Pathological love
「楽しそうで、いいですね!」
「楽しいわよ!!不思議なんだけど、年を取れば取るほど、やりたいことがどんどん増えていって止まらないの。時間が足りないくらい。」
生き生きとした目で、身振り手振りを交えて話す京子さんは、本当に自分の人生を謳歌している様で輝いていた。

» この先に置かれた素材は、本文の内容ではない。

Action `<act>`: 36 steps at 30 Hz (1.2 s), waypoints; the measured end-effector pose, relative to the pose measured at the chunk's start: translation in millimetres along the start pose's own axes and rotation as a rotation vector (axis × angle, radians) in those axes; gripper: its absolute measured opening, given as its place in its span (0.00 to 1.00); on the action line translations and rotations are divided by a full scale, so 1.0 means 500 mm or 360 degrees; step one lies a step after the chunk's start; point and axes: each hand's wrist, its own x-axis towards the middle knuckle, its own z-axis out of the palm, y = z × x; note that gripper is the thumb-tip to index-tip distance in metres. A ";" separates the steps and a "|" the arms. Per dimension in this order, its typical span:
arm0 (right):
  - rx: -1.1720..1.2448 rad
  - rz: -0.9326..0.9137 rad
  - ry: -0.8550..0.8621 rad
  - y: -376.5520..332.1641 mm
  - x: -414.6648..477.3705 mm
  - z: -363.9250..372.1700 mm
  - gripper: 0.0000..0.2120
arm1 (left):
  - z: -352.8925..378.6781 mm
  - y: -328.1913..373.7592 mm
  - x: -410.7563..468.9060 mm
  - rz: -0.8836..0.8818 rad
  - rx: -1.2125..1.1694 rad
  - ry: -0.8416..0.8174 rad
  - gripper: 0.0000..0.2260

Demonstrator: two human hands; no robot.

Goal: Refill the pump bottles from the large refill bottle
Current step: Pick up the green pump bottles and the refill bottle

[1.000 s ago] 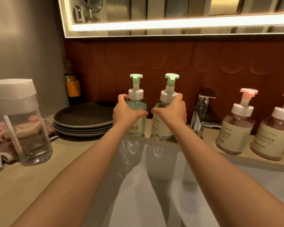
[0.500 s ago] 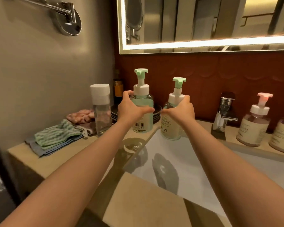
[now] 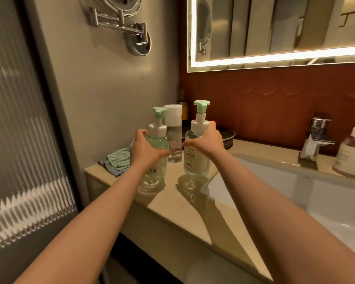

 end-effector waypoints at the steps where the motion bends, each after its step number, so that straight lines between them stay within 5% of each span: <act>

「羨ましいです。私なんて、ずっと仕事ばかりで、それが生き甲斐みたいになっちゃって………。仕事が無い日は、どうしたらいいか、分からなくなるくらいです。」
「え~…それは人生損してるわ!一度きりの人生なんだから、何でも好きなことしなくちゃ!自分の人生は誰の物でもない、自分の物よ?仕事だけじゃなくて、もっとプライベートにも使わなくちゃ!それに、恋愛もね!」
「自分の人生は自分の物………か。」
(私の好きな事って………何だっけ?)
「あっ!でも、恋愛は、もう成就しているわね?料理上手の素敵なフィアンセがいるものね!」
「えっ?まぁ………はい。」
確かに、何の気兼ねなく連理と料理をして、他愛もない話や、愚痴を言っている時は、ここのところ楽しくてしょうがない自分がいることは確かだ。

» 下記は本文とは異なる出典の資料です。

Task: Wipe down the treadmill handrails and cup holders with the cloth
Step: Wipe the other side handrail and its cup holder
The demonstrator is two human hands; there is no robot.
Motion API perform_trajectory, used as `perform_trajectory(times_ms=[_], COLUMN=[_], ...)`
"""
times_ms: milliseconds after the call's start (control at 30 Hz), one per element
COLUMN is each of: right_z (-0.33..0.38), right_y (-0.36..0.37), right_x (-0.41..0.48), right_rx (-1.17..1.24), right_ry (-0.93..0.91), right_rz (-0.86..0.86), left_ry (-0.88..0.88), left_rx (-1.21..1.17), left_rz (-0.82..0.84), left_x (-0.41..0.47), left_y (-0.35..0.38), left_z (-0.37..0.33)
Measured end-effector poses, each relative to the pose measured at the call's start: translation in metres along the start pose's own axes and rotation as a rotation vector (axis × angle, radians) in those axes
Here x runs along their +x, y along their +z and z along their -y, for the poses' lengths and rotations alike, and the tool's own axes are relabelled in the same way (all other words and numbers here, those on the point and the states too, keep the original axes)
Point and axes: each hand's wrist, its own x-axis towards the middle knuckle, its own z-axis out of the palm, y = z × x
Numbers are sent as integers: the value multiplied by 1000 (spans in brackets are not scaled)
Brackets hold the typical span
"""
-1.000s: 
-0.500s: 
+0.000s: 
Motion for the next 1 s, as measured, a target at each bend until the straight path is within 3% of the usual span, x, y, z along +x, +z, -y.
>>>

でも、私達は契約書は取り交わしていないだけで、お互いの利益の為に一緒にいる。
そこには、何の愛情も無いし、未来も無い。
最初は割り切った、都合のいい相手だったのに、今、自分でそうゆう関係だと言い切ってしまうと、胸の奥が苦しい。
「今がいい時なのに、どうしてあなたは、そんな顔をしているの?」
図星を突かれて、ドキッとする。